START Source data
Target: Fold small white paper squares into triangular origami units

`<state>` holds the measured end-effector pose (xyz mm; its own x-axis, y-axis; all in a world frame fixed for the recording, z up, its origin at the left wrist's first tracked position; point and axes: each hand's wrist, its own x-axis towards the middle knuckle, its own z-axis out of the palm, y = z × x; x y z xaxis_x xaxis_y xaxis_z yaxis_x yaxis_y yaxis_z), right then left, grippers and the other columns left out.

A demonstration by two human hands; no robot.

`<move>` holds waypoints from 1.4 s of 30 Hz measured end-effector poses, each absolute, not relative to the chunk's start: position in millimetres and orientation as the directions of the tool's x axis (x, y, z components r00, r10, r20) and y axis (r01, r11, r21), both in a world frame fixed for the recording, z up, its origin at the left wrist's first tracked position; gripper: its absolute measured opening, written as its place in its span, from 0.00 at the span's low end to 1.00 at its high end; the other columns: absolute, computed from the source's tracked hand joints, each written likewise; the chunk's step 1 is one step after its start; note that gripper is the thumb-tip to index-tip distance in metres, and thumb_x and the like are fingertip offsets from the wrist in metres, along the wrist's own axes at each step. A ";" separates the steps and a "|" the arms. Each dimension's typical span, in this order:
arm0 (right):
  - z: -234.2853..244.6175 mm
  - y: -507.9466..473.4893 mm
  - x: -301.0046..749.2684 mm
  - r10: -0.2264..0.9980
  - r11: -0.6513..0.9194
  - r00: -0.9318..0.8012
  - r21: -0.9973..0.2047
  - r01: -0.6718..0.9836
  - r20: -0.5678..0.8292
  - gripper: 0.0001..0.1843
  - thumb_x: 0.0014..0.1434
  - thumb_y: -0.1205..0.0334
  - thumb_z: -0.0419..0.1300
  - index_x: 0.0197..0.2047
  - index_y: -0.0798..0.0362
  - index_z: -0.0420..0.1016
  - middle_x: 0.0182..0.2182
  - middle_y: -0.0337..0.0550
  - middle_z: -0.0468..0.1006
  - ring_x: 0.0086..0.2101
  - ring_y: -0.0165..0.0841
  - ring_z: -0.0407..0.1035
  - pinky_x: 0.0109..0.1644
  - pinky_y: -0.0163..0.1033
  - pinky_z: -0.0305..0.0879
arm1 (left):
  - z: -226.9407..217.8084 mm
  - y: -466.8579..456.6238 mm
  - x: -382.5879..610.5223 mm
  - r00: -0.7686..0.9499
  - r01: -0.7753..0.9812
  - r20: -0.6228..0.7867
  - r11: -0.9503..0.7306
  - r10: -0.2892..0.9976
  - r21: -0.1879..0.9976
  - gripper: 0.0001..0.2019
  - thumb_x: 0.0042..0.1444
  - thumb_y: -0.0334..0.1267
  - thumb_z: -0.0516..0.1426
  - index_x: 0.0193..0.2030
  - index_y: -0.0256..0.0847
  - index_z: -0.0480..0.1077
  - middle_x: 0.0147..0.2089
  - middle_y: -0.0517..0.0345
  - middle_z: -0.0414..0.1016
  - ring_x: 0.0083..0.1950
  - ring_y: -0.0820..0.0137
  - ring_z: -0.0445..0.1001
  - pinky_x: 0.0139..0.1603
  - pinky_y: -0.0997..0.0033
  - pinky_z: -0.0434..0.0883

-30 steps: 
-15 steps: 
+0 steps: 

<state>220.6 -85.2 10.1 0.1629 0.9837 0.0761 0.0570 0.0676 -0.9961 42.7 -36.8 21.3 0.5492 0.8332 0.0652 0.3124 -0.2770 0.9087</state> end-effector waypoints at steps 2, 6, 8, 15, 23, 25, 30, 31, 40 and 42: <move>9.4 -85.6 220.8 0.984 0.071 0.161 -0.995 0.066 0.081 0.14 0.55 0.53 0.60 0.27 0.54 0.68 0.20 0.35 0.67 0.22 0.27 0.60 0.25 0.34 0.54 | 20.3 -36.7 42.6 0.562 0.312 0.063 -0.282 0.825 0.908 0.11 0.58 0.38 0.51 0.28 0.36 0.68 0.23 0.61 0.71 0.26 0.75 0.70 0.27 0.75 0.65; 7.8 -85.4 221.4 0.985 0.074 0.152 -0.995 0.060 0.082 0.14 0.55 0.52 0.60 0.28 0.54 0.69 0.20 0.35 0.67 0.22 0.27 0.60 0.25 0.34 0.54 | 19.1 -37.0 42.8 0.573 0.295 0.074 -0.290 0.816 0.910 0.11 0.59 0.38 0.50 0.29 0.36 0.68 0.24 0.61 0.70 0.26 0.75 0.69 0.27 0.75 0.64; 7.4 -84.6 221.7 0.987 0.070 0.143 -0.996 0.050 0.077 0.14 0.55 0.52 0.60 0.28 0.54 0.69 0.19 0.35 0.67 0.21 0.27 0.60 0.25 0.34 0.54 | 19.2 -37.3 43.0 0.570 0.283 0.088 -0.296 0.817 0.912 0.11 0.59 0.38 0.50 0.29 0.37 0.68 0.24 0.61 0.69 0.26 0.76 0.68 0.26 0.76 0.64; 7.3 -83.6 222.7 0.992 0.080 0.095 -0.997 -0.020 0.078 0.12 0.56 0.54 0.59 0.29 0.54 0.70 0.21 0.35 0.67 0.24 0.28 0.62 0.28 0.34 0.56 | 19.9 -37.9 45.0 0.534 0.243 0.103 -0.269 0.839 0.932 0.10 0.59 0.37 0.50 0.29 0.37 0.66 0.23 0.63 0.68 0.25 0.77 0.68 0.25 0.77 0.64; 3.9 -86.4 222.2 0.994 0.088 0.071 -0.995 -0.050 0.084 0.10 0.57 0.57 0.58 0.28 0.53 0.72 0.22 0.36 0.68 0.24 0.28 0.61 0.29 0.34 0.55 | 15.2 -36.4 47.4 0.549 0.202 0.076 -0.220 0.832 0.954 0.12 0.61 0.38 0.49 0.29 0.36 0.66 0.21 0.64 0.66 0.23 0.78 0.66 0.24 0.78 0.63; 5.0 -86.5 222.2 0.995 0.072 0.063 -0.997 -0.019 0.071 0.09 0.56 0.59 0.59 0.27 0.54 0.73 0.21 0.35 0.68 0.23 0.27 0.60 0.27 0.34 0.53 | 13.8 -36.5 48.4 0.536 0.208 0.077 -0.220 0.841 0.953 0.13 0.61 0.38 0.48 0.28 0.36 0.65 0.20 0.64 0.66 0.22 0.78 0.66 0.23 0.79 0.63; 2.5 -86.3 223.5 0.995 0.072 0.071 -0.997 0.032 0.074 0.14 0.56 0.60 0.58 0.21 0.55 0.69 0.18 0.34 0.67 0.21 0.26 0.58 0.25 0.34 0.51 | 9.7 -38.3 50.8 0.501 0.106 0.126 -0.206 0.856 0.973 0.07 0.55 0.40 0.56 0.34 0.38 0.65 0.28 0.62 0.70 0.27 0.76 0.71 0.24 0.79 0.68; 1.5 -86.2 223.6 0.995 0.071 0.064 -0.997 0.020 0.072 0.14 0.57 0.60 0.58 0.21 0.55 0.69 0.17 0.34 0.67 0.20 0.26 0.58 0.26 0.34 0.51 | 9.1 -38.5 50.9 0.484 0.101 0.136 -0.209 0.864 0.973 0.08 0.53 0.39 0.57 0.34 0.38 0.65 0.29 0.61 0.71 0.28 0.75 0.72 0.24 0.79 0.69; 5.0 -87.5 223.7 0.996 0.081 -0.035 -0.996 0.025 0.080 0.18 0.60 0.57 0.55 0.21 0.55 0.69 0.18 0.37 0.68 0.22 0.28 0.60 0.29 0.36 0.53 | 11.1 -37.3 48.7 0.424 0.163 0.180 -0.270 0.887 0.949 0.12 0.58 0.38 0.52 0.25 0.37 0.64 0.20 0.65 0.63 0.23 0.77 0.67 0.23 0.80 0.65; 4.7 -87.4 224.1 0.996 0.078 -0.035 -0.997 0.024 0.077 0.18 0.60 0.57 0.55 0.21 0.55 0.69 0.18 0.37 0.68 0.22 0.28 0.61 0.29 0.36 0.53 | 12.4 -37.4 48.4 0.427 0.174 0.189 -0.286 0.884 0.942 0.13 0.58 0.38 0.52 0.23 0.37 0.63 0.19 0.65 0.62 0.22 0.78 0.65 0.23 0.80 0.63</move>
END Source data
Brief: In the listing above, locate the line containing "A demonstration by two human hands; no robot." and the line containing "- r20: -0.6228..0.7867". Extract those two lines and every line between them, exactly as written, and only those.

Worked solution:
A demonstration by two human hands; no robot.

`<move>` holds waypoints from 1.4 s of 30 Hz measured end-effector poses, each absolute, not relative to the chunk's start: position in millimetres and orientation as the directions of the tool's x axis (x, y, z components r00, r10, r20) and y axis (r01, r11, r21), both in a world frame fixed for the recording, z up, its origin at the left wrist's first tracked position; gripper: its absolute measured opening, written as its place in its span, from 0.00 at the span's low end to 1.00 at its high end; the other columns: absolute, computed from the source's tracked hand joints, each written likewise; the chunk's step 1 is one step after its start; note that gripper is the thumb-tip to index-tip distance in metres, and thumb_x and the like are fingertip offsets from the wrist in metres, along the wrist's own axes at each step. A ";" separates the steps and a "|" the arms. Each dimension's typical span, in this order:
arm0 (right):
  - z: -234.2853..244.6175 mm
  - y: -507.9466..473.4893 mm
  - x: -301.0046..749.2684 mm
  - r10: -0.2264..0.9980
  - r11: -0.6513..0.9194
  - r00: -0.9318..0.8012
  - r21: -0.9973..0.2047
  - r01: -0.6718..0.9836
  - r20: -0.5678..0.8292
  - gripper: 0.0001..0.1843
  - thumb_x: 0.0014..0.1434
  - thumb_y: -0.1205..0.0334
  - thumb_z: -0.0419..0.1300
  - index_x: 0.0197..0.2047
  - index_y: -0.0798..0.0362
  - index_z: -0.0420..0.1016
  - middle_x: 0.0182..0.2182
  - middle_y: -0.0337..0.0550
  - middle_z: -0.0468..0.1006
  - ring_x: 0.0086..0.2101
  - ring_y: -0.0165..0.0841
  - ring_z: -0.0407..0.1035
  - pinky_x: 0.0109..0.1644
  - pinky_y: -0.0163..0.1033
  - pinky_z: -0.0305..0.0879
arm1 (left):
  - z: -226.9407..217.8084 mm
  - y: -466.8579..456.6238 mm
  - x: -382.5879..610.5223 mm
  - r00: -0.7686..0.9499
  - r01: -0.7753..0.9812
  - r20: -0.6228..0.7867

This output has come to an end.